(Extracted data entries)
────────────────────
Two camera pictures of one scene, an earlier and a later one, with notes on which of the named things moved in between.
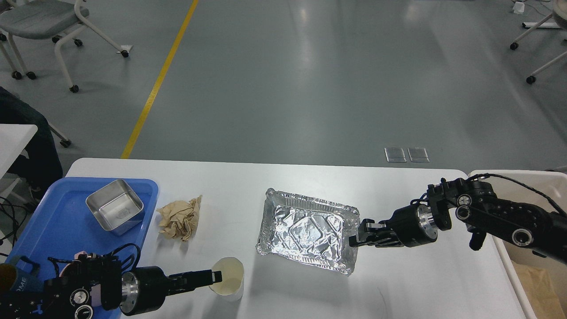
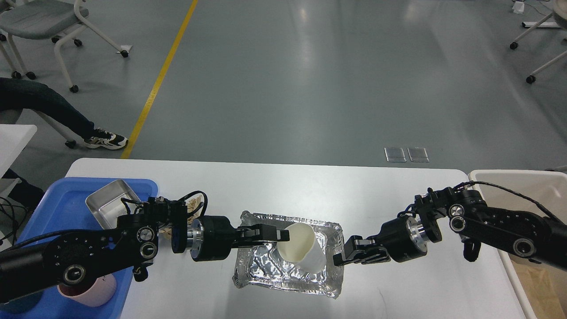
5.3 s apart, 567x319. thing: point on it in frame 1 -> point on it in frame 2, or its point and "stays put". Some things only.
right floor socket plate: x=418 y=155 stays put
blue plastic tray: x=62 y=227 stays put
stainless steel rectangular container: x=117 y=207 stays put
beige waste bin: x=539 y=282 stays put
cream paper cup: x=231 y=289 -> x=303 y=249
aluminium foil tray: x=309 y=231 -> x=262 y=266
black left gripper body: x=143 y=289 -> x=212 y=238
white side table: x=13 y=138 stays put
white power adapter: x=518 y=7 stays put
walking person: x=40 y=163 -> x=16 y=94
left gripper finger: x=186 y=282 -> x=259 y=234
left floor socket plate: x=395 y=155 stays put
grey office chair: x=40 y=20 stays put
────────────────────
- WHAT TO WORK ON -
All entries should be restated word for word; no images belong in the copy.

- ANSWER AREA -
Two camera pictures of one scene, an earlier and a later one, with notes on which of the named things moved in between.
5.3 s apart, 567x319. thing: point on it in frame 1 -> point on it in frame 2, or its point and "stays put". Some things only.
right floor socket plate: x=418 y=155 stays put
blue plastic tray: x=62 y=227 stays put
stainless steel rectangular container: x=117 y=207 stays put
beige waste bin: x=539 y=282 stays put
cream paper cup: x=231 y=289 -> x=303 y=249
aluminium foil tray: x=309 y=231 -> x=262 y=266
black left gripper body: x=143 y=289 -> x=212 y=238
white side table: x=13 y=138 stays put
white power adapter: x=518 y=7 stays put
walking person: x=40 y=163 -> x=16 y=94
left gripper finger: x=186 y=282 -> x=259 y=234
left floor socket plate: x=395 y=155 stays put
grey office chair: x=40 y=20 stays put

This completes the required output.